L'année dernière, une quarantaine de femmes originaires d'Amérique latine et des Caraïbes, détenues dans un centre de détention de l'Etat de Géorgie, ont intenté un procès contre l'agence américaine de l'immigration et des douanes pour avoir subi des chirurgies gynécologiques inutiles et non consenties, notamment une ablation de l'utérus, qui, selon elles, leur ont causé de graves préjudices physiques et mentaux.

"L'esclavage moderne ne s'accompagne pas des chaînes de fer et des ventes aux enchères du passé.
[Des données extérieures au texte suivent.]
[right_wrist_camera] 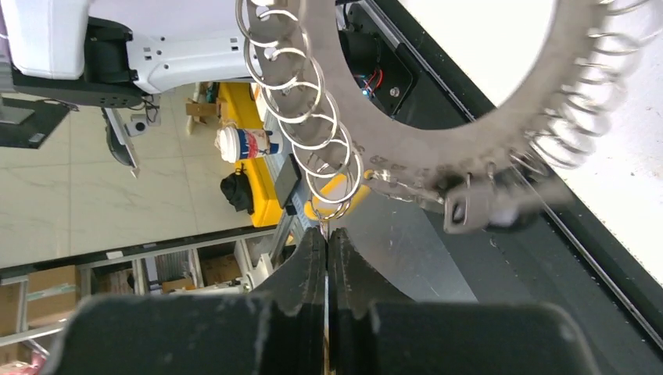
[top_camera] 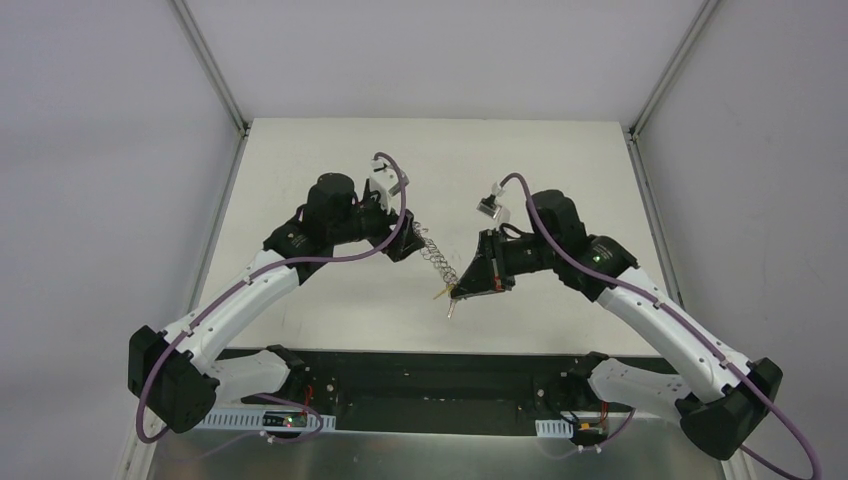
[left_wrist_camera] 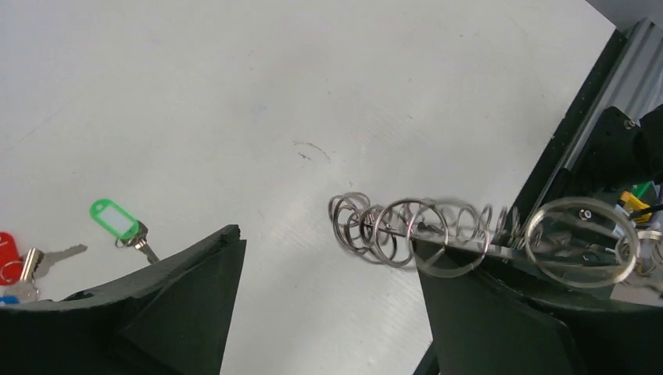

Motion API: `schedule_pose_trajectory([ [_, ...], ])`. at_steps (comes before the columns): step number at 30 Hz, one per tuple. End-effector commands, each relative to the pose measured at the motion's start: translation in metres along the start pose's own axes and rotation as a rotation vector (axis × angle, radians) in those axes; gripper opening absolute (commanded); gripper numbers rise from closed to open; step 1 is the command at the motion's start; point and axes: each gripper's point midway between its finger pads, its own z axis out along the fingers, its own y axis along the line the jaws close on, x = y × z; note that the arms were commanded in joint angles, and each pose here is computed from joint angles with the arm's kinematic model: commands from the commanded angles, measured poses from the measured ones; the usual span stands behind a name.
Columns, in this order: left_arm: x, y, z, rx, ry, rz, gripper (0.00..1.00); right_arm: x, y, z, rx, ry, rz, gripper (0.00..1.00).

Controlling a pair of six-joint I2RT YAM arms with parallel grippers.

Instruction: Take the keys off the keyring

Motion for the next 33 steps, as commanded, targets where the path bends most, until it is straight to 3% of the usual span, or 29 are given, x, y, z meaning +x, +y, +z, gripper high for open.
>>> schedule_pose_trajectory([
  [1, -0.022, 0.023, -0.008, -0.128, -0.073, 0.034, 0.83, -0.009, 0.037, -0.011, -0.137, -0.015, 0.035, 0.00],
  [9, -0.025, 0.023, -0.012, -0.135, -0.088, 0.052, 0.83, -0.087, 0.040, -0.003, -0.319, -0.357, 0.300, 0.00],
  [16, -0.028, 0.016, -0.013, -0.094, -0.102, 0.059, 0.84, -0.117, 0.010, -0.016, -0.224, -0.644, 0.294, 0.00],
  [27, -0.035, -0.049, -0.017, 0.295, -0.184, 0.195, 0.79, -0.127, -0.010, -0.026, -0.102, -0.758, 0.256, 0.00],
  [33, -0.035, -0.068, -0.023, 0.406, -0.212, 0.242, 0.81, -0.128, -0.017, -0.025, -0.075, -0.764, 0.257, 0.00],
])
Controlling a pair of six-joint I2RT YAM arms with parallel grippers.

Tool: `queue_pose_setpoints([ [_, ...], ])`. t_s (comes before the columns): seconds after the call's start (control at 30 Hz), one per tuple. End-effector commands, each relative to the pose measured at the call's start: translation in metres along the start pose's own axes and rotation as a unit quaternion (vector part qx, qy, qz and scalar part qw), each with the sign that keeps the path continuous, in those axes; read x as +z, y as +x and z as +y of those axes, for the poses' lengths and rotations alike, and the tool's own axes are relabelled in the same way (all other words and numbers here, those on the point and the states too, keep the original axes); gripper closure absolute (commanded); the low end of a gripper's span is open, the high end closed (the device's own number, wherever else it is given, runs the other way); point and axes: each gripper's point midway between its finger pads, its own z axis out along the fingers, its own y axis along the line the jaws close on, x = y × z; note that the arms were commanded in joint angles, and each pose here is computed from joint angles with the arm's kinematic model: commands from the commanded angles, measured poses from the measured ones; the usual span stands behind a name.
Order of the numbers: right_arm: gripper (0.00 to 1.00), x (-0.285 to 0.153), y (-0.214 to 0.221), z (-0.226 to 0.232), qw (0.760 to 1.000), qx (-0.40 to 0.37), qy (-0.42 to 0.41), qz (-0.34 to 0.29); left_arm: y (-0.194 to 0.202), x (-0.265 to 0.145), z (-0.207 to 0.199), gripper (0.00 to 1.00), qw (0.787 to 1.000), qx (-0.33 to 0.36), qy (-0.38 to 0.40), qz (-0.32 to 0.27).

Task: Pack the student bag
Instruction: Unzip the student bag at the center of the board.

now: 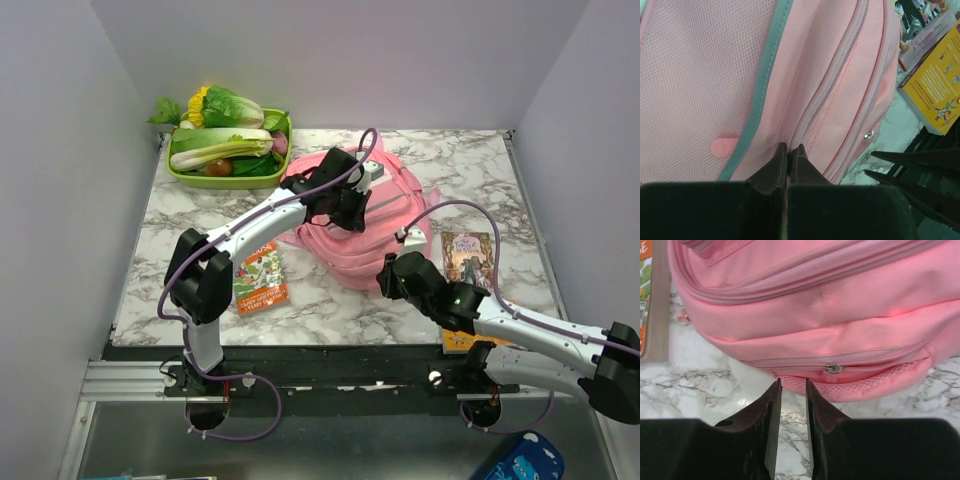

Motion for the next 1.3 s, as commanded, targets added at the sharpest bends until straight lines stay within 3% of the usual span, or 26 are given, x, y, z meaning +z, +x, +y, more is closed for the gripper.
queue_pose_setpoints([
  [0.0, 0.66, -0.002, -0.001, -0.024, 0.999, -0.018, 0.034, -0.017, -0.039, -0.039, -0.012, 1.00, 0.997, 0.029, 0.010, -0.070],
  [0.3, 0.54, 0.003, 0.013, -0.030, 0.999, -0.018, 0.047, 0.000, -0.048, -0.053, -0.018, 1.00, 0.996, 0.041, 0.015, -0.079],
  [0.43, 0.42, 0.006, 0.012, -0.037, 0.997, -0.026, 0.070, -0.005, -0.047, -0.058, -0.020, 1.00, 0.996, 0.047, 0.015, -0.079],
  [0.9, 0.43, 0.030, 0.000, -0.026, 0.995, -0.067, 0.061, -0.034, -0.042, -0.067, -0.029, 1.00, 0.995, 0.049, 0.034, -0.075],
  [1.0, 0.46, 0.037, 0.001, -0.019, 0.996, -0.067, 0.048, -0.035, -0.042, -0.068, -0.031, 1.00, 0.995, 0.048, 0.040, -0.074],
  [1.1, 0.57, 0.040, 0.004, -0.010, 0.997, -0.061, 0.022, -0.035, -0.044, -0.071, -0.031, 1.00, 0.995, 0.049, 0.038, -0.078],
  [1.23, 0.83, 0.034, -0.001, -0.002, 0.998, -0.041, -0.005, -0.048, -0.045, -0.064, -0.026, 1.00, 0.995, 0.046, 0.030, -0.078],
  [1.27, 0.86, 0.030, -0.006, 0.002, 0.998, -0.036, -0.015, -0.055, -0.046, -0.062, -0.026, 1.00, 0.996, 0.045, 0.031, -0.077],
])
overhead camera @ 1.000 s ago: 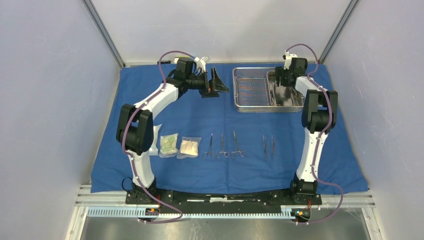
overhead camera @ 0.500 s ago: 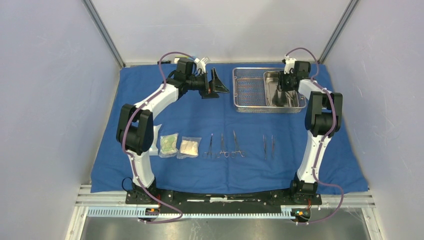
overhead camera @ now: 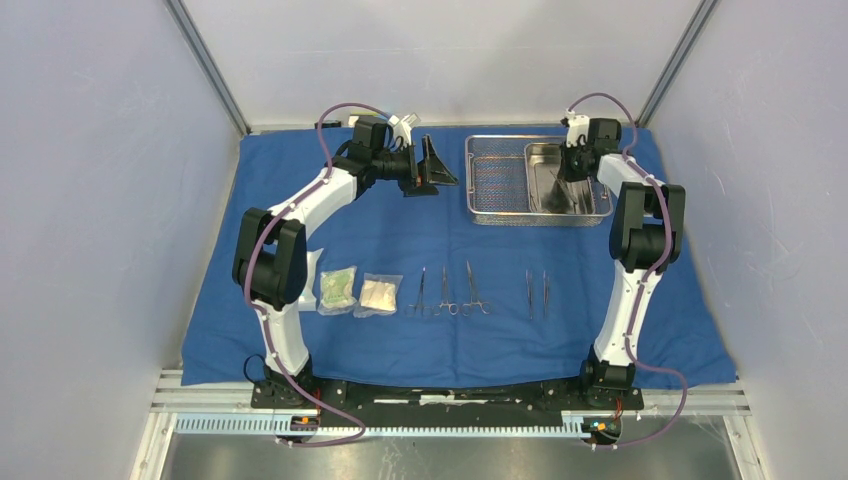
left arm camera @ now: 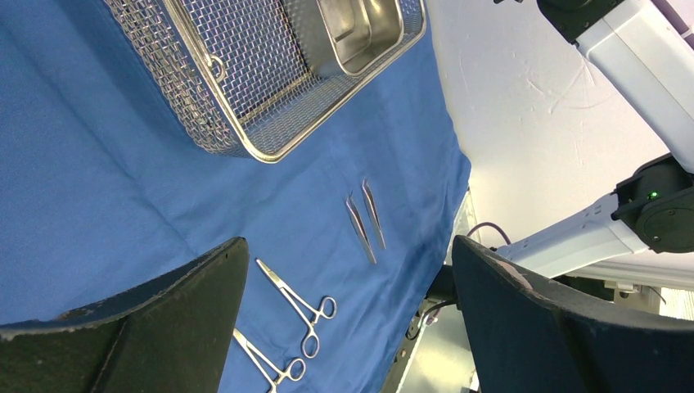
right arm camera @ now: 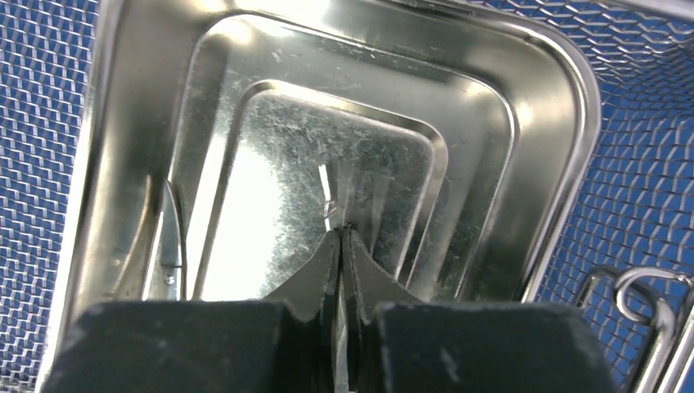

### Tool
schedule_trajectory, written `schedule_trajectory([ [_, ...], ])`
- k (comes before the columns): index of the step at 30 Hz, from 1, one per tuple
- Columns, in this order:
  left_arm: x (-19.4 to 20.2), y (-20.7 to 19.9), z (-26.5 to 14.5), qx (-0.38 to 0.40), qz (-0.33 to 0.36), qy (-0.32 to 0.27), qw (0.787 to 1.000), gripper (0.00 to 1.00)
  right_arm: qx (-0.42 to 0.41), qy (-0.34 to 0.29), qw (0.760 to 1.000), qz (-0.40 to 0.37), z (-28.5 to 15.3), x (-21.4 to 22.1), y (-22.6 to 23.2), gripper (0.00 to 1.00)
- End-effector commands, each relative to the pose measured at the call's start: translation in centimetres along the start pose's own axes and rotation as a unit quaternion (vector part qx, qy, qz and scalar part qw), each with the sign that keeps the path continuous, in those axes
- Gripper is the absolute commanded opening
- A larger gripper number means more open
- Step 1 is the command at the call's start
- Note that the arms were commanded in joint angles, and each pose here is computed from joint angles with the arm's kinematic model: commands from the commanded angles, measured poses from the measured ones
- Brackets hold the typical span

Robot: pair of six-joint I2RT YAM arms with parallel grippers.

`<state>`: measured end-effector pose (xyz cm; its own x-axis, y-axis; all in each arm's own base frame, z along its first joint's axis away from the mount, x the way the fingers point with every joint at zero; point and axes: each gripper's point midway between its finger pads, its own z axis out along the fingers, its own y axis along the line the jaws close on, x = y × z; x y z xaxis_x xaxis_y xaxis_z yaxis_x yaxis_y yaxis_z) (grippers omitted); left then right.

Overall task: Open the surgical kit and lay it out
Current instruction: Pick up the medical item from the container.

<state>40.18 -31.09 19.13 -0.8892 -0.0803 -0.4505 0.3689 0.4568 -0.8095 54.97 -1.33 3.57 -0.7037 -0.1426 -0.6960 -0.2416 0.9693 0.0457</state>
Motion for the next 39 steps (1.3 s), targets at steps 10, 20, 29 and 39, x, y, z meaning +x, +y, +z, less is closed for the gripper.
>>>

Les contraintes d'aujourd'hui prennent la forme de documents retenus, de la possibilité d'exposition et de la menace d'expulsion", a écrit en 2019 Aryn Baker, correspondante du magazine Times, demandant des politiques d'immigration américaines plus inclusives pour mettre fin à la crise humanitaire.

La pandémie de COVID-19 a ajouté une nouvelle couche de tragédie aux détenus médicalement vulnérables, car ils sont davantage susceptibles d'être infectés par le virus en raison des rassemblements denses et de la pénurie de fournitures de santé.

C'est une situation très inconfortable et très laide que j'ai vécue", a déploré le Guatémaltèque Heraldo Malumbrez, 38 ans, qui a été en détention pour immigration illégale dans l'Etat de l'Arizona depuis plus de trois mois avant d'être infecté par le coronavirus en juillet 2020.

"Nous parlons de cruauté systémique (avec) une culture déshumanisante qui les traite comme des animaux", a tweeté la représentante démocrate à la Chambre des représentants des Etats-Unis Alexandria Ocasio-Cortez en 2019.